**What you are asked to do:** In the records below, find the line that contains "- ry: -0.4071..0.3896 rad" and the line that contains "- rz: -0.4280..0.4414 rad". Set down exactly those lines and every line between them, and nothing more.

**Supplied information:**
┏━━

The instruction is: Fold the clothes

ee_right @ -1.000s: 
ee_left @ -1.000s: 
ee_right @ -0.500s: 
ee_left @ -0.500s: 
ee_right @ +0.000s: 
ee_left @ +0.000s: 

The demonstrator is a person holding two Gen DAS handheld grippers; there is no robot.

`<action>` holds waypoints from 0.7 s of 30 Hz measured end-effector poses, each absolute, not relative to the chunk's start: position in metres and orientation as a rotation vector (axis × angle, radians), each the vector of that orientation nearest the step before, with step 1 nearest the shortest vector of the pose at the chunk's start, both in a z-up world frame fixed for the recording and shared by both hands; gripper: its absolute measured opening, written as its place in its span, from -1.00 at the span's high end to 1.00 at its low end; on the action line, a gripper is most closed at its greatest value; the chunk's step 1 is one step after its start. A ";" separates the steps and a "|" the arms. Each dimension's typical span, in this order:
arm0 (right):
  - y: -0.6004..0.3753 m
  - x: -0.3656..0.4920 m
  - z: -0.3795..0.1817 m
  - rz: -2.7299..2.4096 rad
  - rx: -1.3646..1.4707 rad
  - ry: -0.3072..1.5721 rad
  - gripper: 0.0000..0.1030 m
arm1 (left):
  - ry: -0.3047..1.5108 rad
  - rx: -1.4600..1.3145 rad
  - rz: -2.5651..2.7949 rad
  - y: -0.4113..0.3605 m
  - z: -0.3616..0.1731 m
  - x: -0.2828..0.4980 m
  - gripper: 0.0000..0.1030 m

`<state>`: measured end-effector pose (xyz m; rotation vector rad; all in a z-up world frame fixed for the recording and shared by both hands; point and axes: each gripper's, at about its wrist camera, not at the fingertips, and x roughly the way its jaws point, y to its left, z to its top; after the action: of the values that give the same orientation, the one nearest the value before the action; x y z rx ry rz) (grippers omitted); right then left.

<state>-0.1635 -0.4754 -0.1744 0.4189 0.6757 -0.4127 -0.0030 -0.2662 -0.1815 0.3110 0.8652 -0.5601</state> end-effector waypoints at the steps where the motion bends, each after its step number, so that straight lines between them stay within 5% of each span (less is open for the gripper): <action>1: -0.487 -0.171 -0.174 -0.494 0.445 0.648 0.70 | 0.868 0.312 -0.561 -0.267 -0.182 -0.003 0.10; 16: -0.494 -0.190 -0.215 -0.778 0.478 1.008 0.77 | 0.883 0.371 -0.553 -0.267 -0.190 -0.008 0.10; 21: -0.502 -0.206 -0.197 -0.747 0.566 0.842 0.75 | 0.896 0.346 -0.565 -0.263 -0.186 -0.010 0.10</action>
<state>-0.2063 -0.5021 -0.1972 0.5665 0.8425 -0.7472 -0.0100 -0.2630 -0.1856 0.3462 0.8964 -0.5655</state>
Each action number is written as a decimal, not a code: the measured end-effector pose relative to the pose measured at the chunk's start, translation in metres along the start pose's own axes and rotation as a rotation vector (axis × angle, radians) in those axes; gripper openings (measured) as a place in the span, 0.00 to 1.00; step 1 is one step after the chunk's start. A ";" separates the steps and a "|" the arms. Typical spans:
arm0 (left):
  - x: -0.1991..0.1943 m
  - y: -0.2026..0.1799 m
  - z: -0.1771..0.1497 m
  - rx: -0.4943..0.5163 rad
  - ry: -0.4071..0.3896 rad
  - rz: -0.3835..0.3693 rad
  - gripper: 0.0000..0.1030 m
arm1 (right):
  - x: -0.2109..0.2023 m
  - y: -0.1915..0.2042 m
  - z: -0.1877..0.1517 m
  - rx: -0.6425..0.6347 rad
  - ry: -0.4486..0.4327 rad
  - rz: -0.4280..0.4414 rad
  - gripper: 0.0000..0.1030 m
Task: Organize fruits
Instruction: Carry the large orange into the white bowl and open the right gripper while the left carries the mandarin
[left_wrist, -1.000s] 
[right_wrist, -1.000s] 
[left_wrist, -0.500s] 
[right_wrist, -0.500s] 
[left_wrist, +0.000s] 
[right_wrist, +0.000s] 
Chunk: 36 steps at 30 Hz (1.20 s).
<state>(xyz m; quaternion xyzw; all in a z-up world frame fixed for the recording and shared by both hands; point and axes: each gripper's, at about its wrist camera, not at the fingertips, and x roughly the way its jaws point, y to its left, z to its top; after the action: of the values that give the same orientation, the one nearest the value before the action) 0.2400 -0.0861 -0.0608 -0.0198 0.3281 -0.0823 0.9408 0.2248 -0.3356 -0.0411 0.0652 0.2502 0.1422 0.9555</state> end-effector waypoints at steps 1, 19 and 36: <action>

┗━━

**Task response:**
  - ry: -0.4071..0.3896 rad
  - rz: -0.3835..0.3693 rad
  - gripper: 0.0000..0.1030 m
arm1 (right):
  - x: -0.2109..0.2023 m
  - y: -0.1915..0.2042 m
  - z: -0.1877..0.1517 m
  - rx: -0.6425..0.6347 rad
  - ry: -0.4486..0.4327 rad
  - rz: -0.4280..0.4414 rad

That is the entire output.